Scientific classification
- Kingdom: Animalia
- Phylum: Chordata
- Class: Reptilia
- Order: Squamata
- Suborder: Gekkota
- Family: Gekkonidae
- Genus: Phelsuma
- Species: P. kely
- Binomial name: Phelsuma kely Schönecker, Bach & Glaw, 2004

= Phelsuma kely =

- Genus: Phelsuma
- Species: kely
- Authority: Schönecker, Bach & Glaw, 2004
- Conservation status: DD

Species of lizard

Phelsuma kely is a species of diurnal gecko. It is endemic to Madagascar and is known from the central east coast of Madagascar, south of Tamatave. It typically inhabits dragon trees. The gecko feeds on insects and probably nectar.

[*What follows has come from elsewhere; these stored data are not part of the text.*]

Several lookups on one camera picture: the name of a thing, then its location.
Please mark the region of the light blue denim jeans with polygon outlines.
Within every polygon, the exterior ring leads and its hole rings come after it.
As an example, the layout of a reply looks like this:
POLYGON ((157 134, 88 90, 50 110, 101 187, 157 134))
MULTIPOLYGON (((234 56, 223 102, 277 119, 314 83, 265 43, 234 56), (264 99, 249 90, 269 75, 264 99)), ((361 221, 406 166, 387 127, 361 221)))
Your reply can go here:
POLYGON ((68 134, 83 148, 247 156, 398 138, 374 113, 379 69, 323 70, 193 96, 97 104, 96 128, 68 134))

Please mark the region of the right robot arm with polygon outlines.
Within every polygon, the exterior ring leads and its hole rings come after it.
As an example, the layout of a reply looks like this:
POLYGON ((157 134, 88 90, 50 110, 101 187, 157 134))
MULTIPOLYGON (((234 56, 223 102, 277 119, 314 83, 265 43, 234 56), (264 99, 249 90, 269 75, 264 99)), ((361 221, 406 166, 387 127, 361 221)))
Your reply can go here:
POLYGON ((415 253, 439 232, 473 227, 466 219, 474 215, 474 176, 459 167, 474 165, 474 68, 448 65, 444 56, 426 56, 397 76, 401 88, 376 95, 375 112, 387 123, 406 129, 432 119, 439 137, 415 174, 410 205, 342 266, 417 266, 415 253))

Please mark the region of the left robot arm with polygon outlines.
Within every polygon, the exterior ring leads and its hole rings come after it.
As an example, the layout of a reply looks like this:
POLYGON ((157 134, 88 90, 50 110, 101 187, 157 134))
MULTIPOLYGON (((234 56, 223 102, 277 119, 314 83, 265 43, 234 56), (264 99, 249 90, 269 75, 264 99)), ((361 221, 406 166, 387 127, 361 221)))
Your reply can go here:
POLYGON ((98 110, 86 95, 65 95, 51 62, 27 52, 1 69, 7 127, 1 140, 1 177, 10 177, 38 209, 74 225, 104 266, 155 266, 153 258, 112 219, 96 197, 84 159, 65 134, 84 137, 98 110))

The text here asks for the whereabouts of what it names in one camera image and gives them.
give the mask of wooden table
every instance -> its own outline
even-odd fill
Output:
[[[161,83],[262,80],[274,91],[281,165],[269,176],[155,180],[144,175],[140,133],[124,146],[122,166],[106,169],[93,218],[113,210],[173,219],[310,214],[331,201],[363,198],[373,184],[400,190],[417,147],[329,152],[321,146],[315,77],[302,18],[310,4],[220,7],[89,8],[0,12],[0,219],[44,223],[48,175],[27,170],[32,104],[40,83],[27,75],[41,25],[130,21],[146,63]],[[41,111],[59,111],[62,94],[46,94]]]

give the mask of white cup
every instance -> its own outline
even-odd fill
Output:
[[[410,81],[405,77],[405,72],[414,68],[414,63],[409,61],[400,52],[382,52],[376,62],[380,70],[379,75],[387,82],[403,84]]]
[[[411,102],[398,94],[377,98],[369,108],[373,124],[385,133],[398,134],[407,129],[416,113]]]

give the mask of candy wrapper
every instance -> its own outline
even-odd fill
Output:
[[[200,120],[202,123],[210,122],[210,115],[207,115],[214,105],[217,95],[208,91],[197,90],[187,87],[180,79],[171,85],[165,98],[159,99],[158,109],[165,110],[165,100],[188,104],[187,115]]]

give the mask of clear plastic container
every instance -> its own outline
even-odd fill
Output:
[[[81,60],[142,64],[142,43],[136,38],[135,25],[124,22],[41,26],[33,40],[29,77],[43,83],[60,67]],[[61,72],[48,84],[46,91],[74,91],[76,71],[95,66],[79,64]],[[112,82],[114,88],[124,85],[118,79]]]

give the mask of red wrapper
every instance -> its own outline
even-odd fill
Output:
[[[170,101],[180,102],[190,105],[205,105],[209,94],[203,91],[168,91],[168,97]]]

Little is known of this species, and it is known only from a single locality. It was first scientifically described in 2004. The IUCN declines to classify it as endangered or otherwise, citing "no information on its distribution, population status or threats".

== Appearance ==
It is the smallest known day gecko, reaching a total length of about 7.1 cm. Its body colour is variable and dependent on the mood of the animal. During activity, the basic body colour is white-gray with a black pattern on the back. However, the body colour can turn dark also. A black lateral stripe extends from the eye to the tail. The ventral side is grayish-white.

== Distribution ==
This species inhabits the central east coast of Madagascar, south of Tamatave. It is only known from the area around Lac Ampitabe.

== Habitat ==
P. kely is found on dragon trees. It shares its habitat with Phelsuma seippi, Phelsuma guttata, Phelsuma lineata, Phelsuma madagascariensis madagascariensis, Phelsuma quadriocellata, Phelsuma abbotti chekei, Phelsuma dubia, Phelsuma laticauda laticauda and Phelsuma madagascariensis grandis. All these species live sympatrically and partly syntopically. In March, the daytime temperature is around 27 °C and drops to around 23 °C at nighttime. The relative humidity is between 80 and 90%.

== Diet ==
These day geckos feed on various insects and other invertebrates. Like many members of the genus Phelsuma, this species might also feed on pollen and nectar.

== Behaviour ==
This Phelsuma species is very shy.

== Reproduction ==
In captivity, the females lay a pair of eggs which measure about 7 x 6 mm. At a temperature of 28 °C during the day and 22 °C at night, the young will hatch after approximately 60 days. The juveniles have a total length of about 25–28 mm.

== Captivity ==
These geckos have been commercially traded, sometimes misidentified as Lygodactylus spp.

These animals should be housed in pairs in a well planted terrarium. The temperature should be between about 28 °C during the day and around 20 °C at nighttime. The relative humidity should be maintained between 80 and 90%. In captivity, these animals can be fed with crickets, wax moths, fruit flies, mealworms and houseflies.